▶ [PROVIDED RECORDS]
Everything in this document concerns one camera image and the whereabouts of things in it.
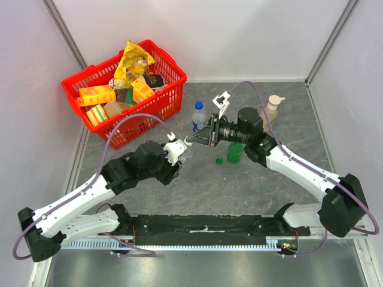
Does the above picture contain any blue cap drink bottle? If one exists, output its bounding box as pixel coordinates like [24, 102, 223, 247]
[191, 101, 207, 132]

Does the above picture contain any clear Pocari Sweat bottle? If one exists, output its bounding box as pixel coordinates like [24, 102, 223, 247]
[179, 140, 193, 164]

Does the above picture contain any white blue bottle cap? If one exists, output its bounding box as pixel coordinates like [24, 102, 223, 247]
[184, 136, 193, 146]

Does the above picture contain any green bottle cap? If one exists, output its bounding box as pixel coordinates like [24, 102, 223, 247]
[215, 157, 223, 165]

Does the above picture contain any green plastic bottle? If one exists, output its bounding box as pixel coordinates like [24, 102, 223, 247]
[226, 142, 244, 164]

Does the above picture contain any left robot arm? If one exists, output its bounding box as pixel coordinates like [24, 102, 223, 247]
[13, 140, 187, 262]

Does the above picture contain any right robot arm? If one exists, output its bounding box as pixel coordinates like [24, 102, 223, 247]
[186, 107, 367, 238]

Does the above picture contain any beige pump dispenser bottle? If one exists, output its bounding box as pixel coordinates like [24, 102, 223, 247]
[260, 95, 285, 132]

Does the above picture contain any red plastic shopping basket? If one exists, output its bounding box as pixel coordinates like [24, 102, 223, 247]
[61, 39, 188, 150]

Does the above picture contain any dark round can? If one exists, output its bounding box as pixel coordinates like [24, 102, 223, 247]
[140, 74, 165, 90]

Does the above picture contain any orange snack box right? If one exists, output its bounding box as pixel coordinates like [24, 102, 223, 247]
[132, 78, 155, 103]

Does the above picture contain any orange snack box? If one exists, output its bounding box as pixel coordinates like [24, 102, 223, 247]
[132, 78, 155, 103]
[77, 85, 116, 106]

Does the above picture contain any brown wooden block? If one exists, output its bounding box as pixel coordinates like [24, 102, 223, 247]
[103, 101, 133, 118]

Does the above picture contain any striped sponge block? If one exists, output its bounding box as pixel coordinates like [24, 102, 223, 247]
[86, 104, 108, 127]

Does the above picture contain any yellow snack bag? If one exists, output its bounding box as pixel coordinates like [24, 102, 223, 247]
[113, 41, 156, 88]

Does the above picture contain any orange snack box left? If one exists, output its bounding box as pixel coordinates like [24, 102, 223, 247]
[77, 85, 116, 106]

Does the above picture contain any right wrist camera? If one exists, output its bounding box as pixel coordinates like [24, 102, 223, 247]
[212, 91, 230, 119]

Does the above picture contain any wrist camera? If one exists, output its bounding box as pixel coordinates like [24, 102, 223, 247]
[163, 132, 187, 166]
[212, 91, 230, 119]

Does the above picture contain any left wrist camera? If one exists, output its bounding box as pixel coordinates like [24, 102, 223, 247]
[163, 132, 187, 166]

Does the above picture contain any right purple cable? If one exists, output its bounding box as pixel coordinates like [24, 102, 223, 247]
[229, 80, 380, 258]

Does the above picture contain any purple cable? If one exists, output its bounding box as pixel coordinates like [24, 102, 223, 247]
[12, 113, 174, 259]
[229, 80, 380, 258]

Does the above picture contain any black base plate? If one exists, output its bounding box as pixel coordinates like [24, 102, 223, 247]
[131, 215, 288, 247]

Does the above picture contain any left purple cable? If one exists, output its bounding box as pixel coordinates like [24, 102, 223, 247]
[12, 113, 174, 259]

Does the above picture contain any white cable duct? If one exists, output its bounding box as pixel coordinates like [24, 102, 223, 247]
[61, 237, 292, 252]

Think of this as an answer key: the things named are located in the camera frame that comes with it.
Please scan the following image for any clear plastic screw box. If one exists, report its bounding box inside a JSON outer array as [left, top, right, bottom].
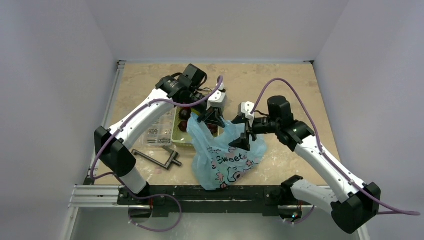
[[116, 107, 176, 148]]

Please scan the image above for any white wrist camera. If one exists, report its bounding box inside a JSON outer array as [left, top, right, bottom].
[[237, 101, 255, 127], [207, 83, 228, 111]]

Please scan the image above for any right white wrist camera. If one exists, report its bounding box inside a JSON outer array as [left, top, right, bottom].
[[237, 101, 255, 127]]

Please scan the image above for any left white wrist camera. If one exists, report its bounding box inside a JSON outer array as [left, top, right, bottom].
[[207, 83, 228, 111]]

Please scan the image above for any dark metal crank handle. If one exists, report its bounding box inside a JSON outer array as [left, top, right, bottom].
[[131, 148, 183, 171]]

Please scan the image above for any dark fake plum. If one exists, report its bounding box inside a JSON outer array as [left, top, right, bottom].
[[178, 108, 192, 121], [178, 120, 188, 133]]

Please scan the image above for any dark fake plum upper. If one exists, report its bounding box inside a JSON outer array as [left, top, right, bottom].
[[178, 108, 192, 121]]

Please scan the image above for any light blue plastic bag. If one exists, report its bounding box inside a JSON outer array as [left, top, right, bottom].
[[187, 113, 268, 191]]

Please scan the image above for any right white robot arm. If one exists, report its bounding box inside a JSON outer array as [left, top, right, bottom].
[[230, 95, 381, 234]]

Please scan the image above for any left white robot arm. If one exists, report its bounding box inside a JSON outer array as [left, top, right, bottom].
[[89, 64, 224, 205]]

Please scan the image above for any pale green plastic basket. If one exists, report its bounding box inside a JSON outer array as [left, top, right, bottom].
[[171, 107, 200, 146]]

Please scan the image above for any dark fake plum lower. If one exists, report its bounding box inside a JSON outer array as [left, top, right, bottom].
[[178, 120, 188, 133]]

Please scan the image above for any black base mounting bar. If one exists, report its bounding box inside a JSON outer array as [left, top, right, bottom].
[[117, 185, 310, 222]]

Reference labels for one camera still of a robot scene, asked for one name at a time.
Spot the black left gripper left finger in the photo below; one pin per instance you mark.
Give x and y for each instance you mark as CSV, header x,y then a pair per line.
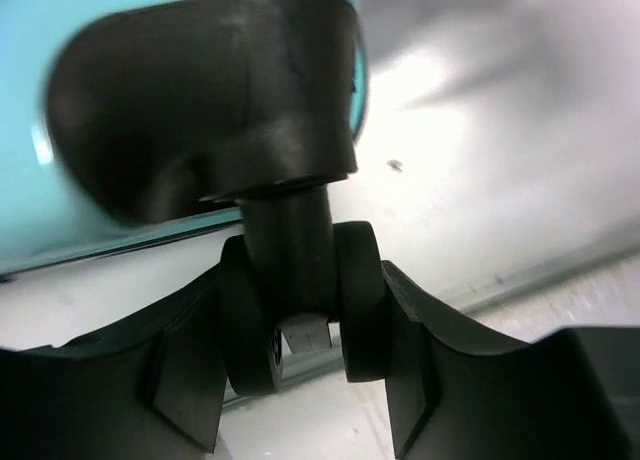
x,y
149,386

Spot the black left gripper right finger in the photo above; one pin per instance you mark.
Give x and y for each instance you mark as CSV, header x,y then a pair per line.
x,y
457,389

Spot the teal suitcase with grey lining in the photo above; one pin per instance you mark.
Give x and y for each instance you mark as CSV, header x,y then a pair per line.
x,y
118,115

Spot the silver mounting rail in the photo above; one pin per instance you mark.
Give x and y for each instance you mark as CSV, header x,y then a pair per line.
x,y
535,301

▶ [EXERCISE PROMPT]
In the listing above, transcribe exactly everything from the line containing "Does the above picture contain any wrist" down to the line containing "Think of this", including both and nothing more.

▶ [REPLY]
Does the above picture contain any wrist camera? If one exists, output its bounding box as pixel coordinates like [24, 102, 223, 247]
[163, 132, 187, 166]
[212, 91, 230, 119]

Does the above picture contain any left wrist camera? If one exists, output its bounding box as pixel coordinates like [24, 102, 223, 247]
[163, 132, 187, 166]

Does the above picture contain any right purple cable? If one exists, output its bounding box as pixel coordinates like [24, 102, 223, 247]
[229, 80, 380, 258]

Does the above picture contain any purple cable? If one exists, output its bounding box as pixel coordinates like [24, 102, 223, 247]
[12, 113, 174, 259]
[229, 80, 380, 258]

Does the above picture contain any black base plate? If one exists, output its bounding box as pixel coordinates like [24, 102, 223, 247]
[131, 215, 288, 247]

Does the above picture contain any left purple cable? If one exists, output its bounding box as pixel coordinates like [24, 102, 223, 247]
[12, 113, 174, 259]

Does the above picture contain any white cable duct? If one exists, output its bounding box as pixel coordinates like [24, 102, 223, 247]
[61, 237, 292, 252]

Think of this as an answer key: the things named are located in the camera frame that comes with it.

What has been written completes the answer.